Always begin with visual acuity, the vital sign of the eye.
The patient should be instructed to remove contact lens and not to put them back in until the symptoms have resolved.
The presence of pain and the relief of pain with instillation of anesthetic agents are helpful in determining the cause of red eye.
Follow a systematic approach to the physical examination: visual acuity, lids and lashes, conjunctiva, sclera, cornea, pupil examination, and anterior chamber.
Never prescribe topical steroids without consulting with an ophthalmologist.
Eye complaints account for 3% of all emergency department (ED) visits. Red eye is a common complaint, and although most cases are benign, self-limited conditions, some may be vision-threatening. Conjunctivitis is the most common cause of a red eye, but other frequent problems include subconjunctival hemorrhage, corneal injuries (abrasions, keratitis, and foreign bodies), and acute uveitis.
Conjunctivitis may be viral, bacterial, or allergic. Viruses are the most frequent cause, especially adenovirus. The most common bacterial pathogens are Staphylococcus aureus, Streptococcus pneumoniae, and Haemophilus influenzae. Chlamydia trachomatis or Neisseria gonorrhea are unusual, but important causes of conjunctivitis. Allergic conjunctivitis is due to recurrent seasonal inflammation from allergen exposure. About 15% of the population will experience allergic conjunctivitis at one time in their life.
Subconjunctival hemorrhage is blood between the conjunctiva and sclera that results from a ruptured conjunctival blood vessel. Subconjunctival hemorrhage is caused by direct trauma or indirect injury. Although it may be alarming to the patient, it is usually a benign process that occurs with a sudden increase in pressure from sneezing, coughing, straining, or vomiting. If atraumatic, the etiology is usually hypertension or spontaneous rupture.
Corneal injury is common because the epithelium is thin and easily damaged. Corneal abrasions are particularly common, representing 10% of all ED visits for eye complaints. The cornea is resistant to infection, but when injured, a potential portal to bacteria is created. Viral infections that cause injury to the cornea include herpes simplex and varicella (ie, herpes zoster ophthalmicus). Contact lens use may predispose the patient to keratitis or a corneal ulcer due to gram-negative bacteria.
Acute anterior uveitis is defined as inflammation of the iris and ciliary body. The most common cause is trauma, with patients usually presenting 1–4 days after the precipitating event. Systemic causes include ankylosing spondylitis, Reiter syndrome, inflammatory bowel disease, and chronic granulomatous conditions like tuberculosis or sarcoidosis. Infectious ulcerations can also cause anterior uveitis.
The single most important historical feature that helps determine the cause of red eye is the presence of eye pain. Conjunctivitis is characterized by a gritty foreign body sensation and tearing or discharge, but it is usually not particularly painful. Viral (ie, adenovirus) and allergic sources tend to be pruritic with watery discharge, but suspect bacterial infection with mucopurulent discharge. An infectious source often begins unilaterally and spreads through autoinoculation. Constitutional symptoms such as fever, rhinorrhea, and myalgias suggest a systemic viral illness. Allergic conjunctivitis is associated with more intense itching and seasonal history.
Similarly, subconjunctival hemorrhage is a painless condition. Patients usually present to the ED merely because the appearance of blood on the sclera of the eye is concerning to the patient.

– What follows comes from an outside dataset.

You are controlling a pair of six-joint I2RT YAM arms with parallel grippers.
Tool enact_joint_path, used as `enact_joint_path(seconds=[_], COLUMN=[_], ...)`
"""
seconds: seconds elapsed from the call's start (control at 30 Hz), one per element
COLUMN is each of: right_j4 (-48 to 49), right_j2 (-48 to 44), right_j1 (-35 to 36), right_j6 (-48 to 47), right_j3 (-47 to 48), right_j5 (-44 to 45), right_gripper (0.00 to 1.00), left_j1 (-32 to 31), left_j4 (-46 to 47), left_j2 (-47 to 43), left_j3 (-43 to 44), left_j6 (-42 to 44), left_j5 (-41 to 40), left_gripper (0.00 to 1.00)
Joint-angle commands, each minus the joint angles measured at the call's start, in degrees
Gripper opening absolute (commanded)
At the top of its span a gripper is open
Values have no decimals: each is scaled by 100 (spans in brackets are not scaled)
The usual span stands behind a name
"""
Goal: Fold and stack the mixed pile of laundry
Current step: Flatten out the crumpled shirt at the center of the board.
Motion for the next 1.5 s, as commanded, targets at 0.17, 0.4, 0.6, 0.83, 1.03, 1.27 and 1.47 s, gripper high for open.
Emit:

Eye pain is produced when the epithelium of the cornea is injured or there is inflammation to deeper structures (ie, iris). Corneal abrasions due to trauma or foreign body are characterized by pain, foreign body sensation, tearing, and photophobia. A history of working with power tools and metal should raise the suspicion of a foreign body. If the abrasion is large enough, patients may complain of decreased vision. Contact lens use or exposure to ultraviolet light should be ascertained and raises the suspicion for corneal inflammation/infection (ie, keratitis).
Acute anterior uveitis presents with a gradual onset of a painful red eye with severe photophobia and diminished vision. The patient will prefer to sit in a dark room with a hand over the eye.